=== Work task ===
Copy out all lines of the material below in which "left" occurs.

=== Information given ===

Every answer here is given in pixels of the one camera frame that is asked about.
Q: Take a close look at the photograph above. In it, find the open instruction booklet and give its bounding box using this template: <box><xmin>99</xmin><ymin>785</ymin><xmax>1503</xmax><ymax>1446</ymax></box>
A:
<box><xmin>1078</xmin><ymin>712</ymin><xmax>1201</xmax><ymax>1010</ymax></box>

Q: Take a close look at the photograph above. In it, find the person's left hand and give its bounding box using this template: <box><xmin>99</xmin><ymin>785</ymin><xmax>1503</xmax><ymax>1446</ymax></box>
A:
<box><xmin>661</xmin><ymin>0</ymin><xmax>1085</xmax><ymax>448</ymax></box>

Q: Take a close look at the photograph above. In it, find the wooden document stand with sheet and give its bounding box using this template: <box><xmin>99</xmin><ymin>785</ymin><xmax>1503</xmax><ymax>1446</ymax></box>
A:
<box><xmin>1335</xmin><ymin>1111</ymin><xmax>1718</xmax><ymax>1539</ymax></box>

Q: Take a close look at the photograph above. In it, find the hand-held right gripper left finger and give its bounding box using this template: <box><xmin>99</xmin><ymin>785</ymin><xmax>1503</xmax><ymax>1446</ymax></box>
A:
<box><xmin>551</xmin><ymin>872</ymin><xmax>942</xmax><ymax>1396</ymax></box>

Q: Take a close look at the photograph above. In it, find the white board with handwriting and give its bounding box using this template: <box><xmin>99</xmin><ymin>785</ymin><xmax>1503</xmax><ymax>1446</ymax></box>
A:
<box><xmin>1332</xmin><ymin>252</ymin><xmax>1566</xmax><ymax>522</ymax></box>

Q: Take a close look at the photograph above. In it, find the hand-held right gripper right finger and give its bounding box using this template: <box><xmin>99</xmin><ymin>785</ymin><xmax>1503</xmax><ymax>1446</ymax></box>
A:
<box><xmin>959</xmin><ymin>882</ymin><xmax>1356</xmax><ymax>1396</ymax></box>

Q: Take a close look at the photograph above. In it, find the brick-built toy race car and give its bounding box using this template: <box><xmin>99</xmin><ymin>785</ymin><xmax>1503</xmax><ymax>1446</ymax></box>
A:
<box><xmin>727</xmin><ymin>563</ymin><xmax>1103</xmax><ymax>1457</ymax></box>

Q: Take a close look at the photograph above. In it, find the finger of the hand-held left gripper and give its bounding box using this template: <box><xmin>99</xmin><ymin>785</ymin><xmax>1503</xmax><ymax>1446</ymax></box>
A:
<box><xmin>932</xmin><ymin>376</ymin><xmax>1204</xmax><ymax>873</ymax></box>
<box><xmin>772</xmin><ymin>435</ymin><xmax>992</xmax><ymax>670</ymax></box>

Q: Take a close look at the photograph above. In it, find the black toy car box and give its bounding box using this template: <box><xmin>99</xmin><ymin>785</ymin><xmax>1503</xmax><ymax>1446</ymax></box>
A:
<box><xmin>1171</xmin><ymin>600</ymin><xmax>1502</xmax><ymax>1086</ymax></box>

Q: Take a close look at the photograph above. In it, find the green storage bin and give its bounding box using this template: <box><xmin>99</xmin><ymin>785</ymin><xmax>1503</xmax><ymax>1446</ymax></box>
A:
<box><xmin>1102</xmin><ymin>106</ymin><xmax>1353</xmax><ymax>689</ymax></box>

=== Your response ===
Q: Take a close look at the photograph above. In it, find the person's left hand and give its bounding box using this template: <box><xmin>99</xmin><ymin>785</ymin><xmax>1503</xmax><ymax>1446</ymax></box>
Q: Take a close look at the photograph above. In it, find the hand-held right gripper left finger and give its bounding box using this template: <box><xmin>99</xmin><ymin>785</ymin><xmax>1503</xmax><ymax>1446</ymax></box>
Q: Take a close look at the photograph above. In it, find the finger of the hand-held left gripper and give its bounding box using this template: <box><xmin>99</xmin><ymin>785</ymin><xmax>1503</xmax><ymax>1446</ymax></box>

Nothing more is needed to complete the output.